Reinforcement Learning Based Multipath QUIC Scheduler for Multimedia Streaming
Round 1
Reviewer 1 Report
This paper proposed reinforcement learning to achieve a low video chunk download time. The authors propose an MPQUIC scheduler to improve the performance of video 54 streaming via a novel deep reinforcement learning algorithm that uses Deep Q-Network 55 (DQN). The authors implement the new scheduler on the Linux kernel, and give results using the Mininet experiments. The work is interesting, and worth to be published. However, some question should be answered before publication.
1)The reinforcement learning method used in this paper is general, the authors should clarify the novelty of this work.
2)The author should clarify how to training the data by using the deep learning method.
3)What kind of feature is extracted for training?
4)The diagram of the deep Q-Network 55 used in this work should sketched and explained in detailed.
Author Response
Please see the attachment.
Author Response File: Author Response.pdf
Reviewer 2 Report
The paper is an interesting project application problem, but there is still much room for theoretical discussion to improve.
1. In the introduction, why the DQN algorithm proposed in the paper is needed after the engineering problems analyzed;
2. In reinforcement learning, there is more than one excellent algorithm DQN. Why did the author choose DQN? authors should explain it.
3. Some of the algorithm important parameters have not been expanded to explain why such a value is set.
4. At the end of the paper, there is no discussion section;
5. "Sensors" is an excellent journal. Please carefully study and quote recent excellent papers related to this article.
Author Response
Please see the attachment.
Author Response File: Author Response.pdf
Reviewer 3 Report
I wonder whether this article can fit the general scope.
I cannot see anything related to sensors or even provide similar wordings in the article.
Some sentences are not clearly written. “…. most schedulers attempt to optimize either latency or throughput”, .. .” MinRTT [3] can achieve high throughput, but is not optimized in terms of latency”

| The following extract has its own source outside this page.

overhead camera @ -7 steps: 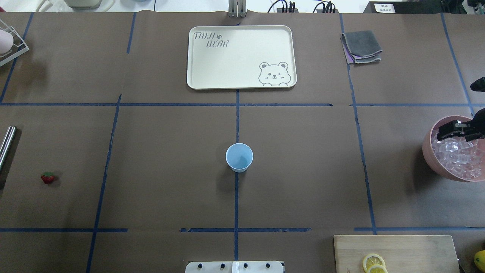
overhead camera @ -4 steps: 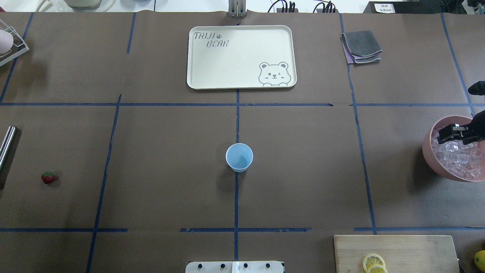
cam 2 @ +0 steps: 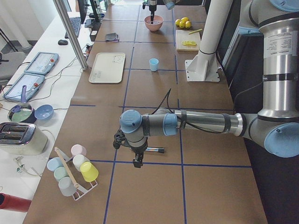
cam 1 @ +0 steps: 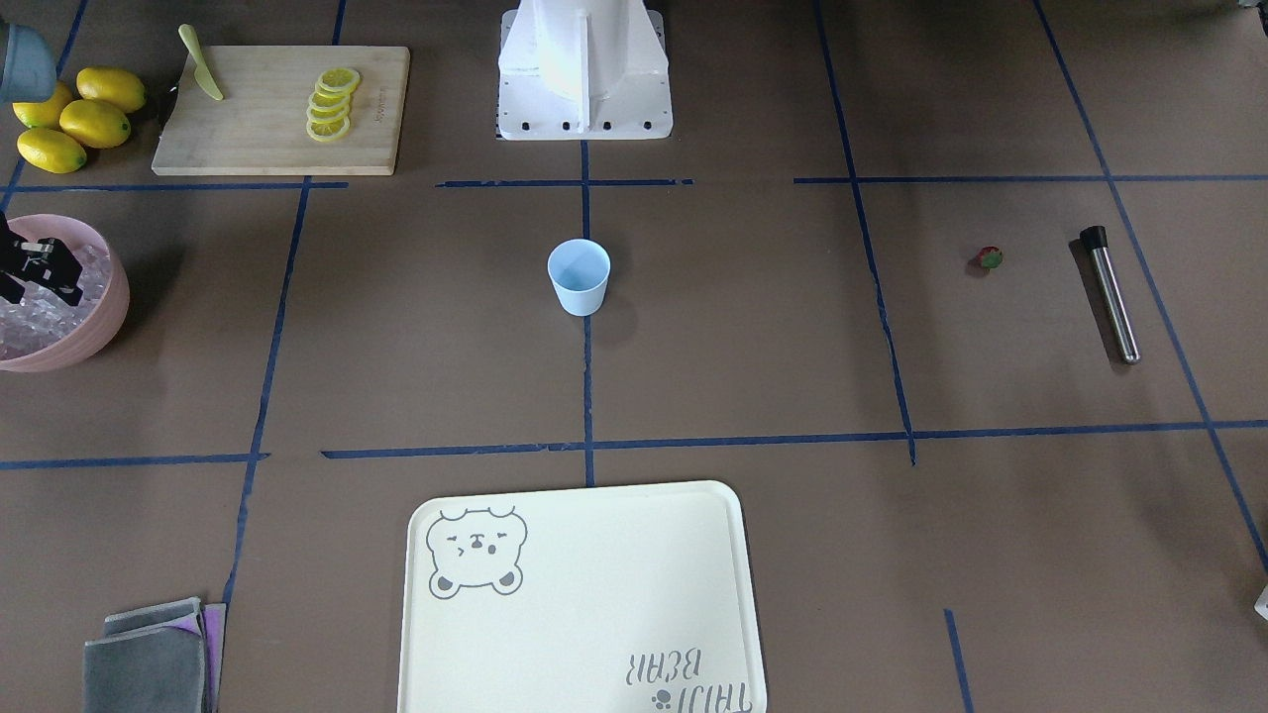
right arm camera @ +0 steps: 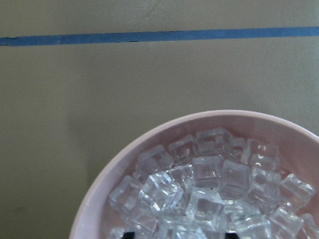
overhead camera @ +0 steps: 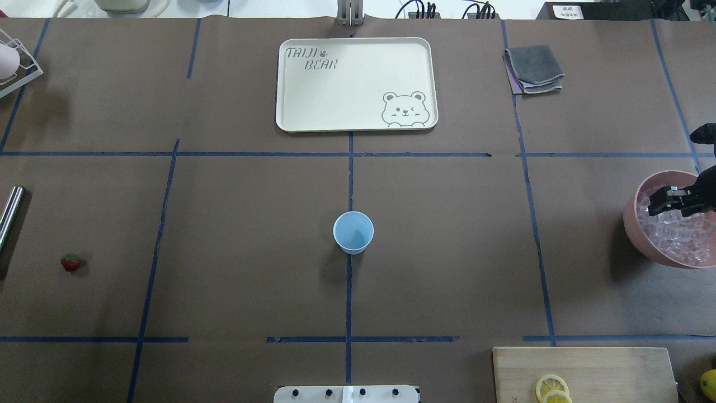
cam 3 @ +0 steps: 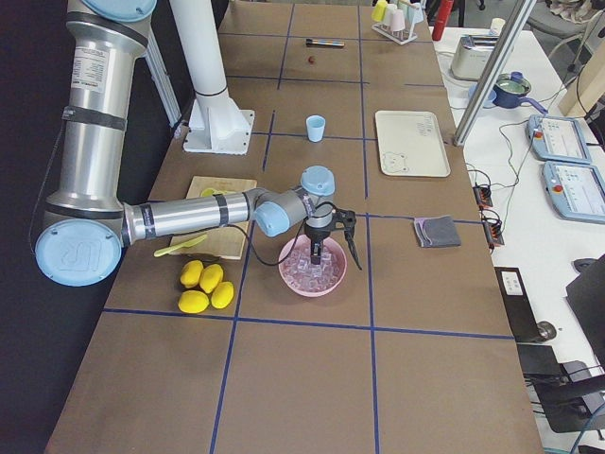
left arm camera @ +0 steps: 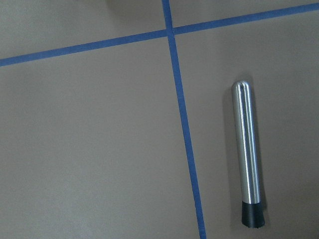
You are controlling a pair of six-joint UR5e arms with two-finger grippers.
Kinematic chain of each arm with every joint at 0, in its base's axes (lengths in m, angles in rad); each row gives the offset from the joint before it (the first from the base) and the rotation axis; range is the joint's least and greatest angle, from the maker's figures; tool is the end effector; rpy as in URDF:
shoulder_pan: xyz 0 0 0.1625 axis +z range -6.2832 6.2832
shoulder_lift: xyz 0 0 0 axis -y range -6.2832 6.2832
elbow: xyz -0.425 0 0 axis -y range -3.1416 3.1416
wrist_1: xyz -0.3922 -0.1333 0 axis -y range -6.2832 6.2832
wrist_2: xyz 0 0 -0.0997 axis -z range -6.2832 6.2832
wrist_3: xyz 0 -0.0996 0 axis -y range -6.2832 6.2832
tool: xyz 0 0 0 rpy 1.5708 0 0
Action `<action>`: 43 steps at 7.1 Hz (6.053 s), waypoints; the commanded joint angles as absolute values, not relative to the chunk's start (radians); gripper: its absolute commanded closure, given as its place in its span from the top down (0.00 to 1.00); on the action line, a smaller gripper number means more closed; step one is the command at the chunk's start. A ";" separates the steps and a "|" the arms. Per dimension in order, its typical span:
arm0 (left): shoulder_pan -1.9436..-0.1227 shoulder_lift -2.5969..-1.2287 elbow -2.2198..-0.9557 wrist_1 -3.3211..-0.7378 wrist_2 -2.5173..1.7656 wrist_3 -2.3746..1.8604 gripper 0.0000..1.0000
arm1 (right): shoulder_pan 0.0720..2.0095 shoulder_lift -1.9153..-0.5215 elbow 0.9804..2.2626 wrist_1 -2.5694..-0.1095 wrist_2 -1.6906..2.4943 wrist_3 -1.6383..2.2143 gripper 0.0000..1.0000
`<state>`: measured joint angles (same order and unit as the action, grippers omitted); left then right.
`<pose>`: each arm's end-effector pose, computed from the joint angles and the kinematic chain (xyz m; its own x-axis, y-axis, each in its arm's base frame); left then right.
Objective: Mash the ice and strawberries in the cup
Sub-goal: 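Lower the right gripper into the pink bowl and grasp an ice cube, then carry the ice cube with the right gripper over the blue cup and release, then move the right gripper back to the pink bowl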
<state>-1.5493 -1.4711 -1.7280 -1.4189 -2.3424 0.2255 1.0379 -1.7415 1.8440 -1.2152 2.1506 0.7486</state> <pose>-0.0543 -0.4430 0.6433 0.6951 0.1735 -0.6977 -0.1814 0.9814 0.0634 -0.1579 -0.4226 0.5718 0.7479 0.0615 0.6610 -0.0728 0.9973 -0.0104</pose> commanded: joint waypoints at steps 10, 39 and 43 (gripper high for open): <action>-1.549 -1.474 -1.729 -1.419 -2.342 0.225 1.00 | 1.032 -1.733 1.874 -1.224 2.166 0.738 0.03; -1.548 -1.474 -1.733 -1.420 -2.345 0.230 1.00 | 0.996 -1.414 2.019 -1.694 2.138 0.586 1.00; -1.546 -1.474 -1.733 -1.419 -2.349 0.232 1.00 | 1.135 -1.768 1.946 -1.315 2.226 0.342 1.00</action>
<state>-1.5463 -1.4741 -1.7334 -1.4190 -2.3481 0.2316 1.1225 -1.6689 1.9931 -1.4862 2.2156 0.3609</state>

The sentences made me very confusing. Further elaboration on the optimization should be provided. Similar works on AI methods should be provided.
The article proposes the general reinforcement learning approach. What is the novelty of this research?
The articles have many sections, some of them can be combined or better organized.
Why DQN is used? There is no comparison of results with other algorithms provided.
How the evaluation was performed and the settings are not clear.
Conclusions and future works should be elaborated.
English proofreading is required.
Author Response
Please see the attachment.
Author Response File: Author Response.pdf
Round 2
Reviewer 1 Report
All my question are considered and addressed. I recommend that the paper is ready for publication.
Reviewer 2 Report
Authors have addressed my conerns, it can be published
Reviewer 3 Report
Comment addressed.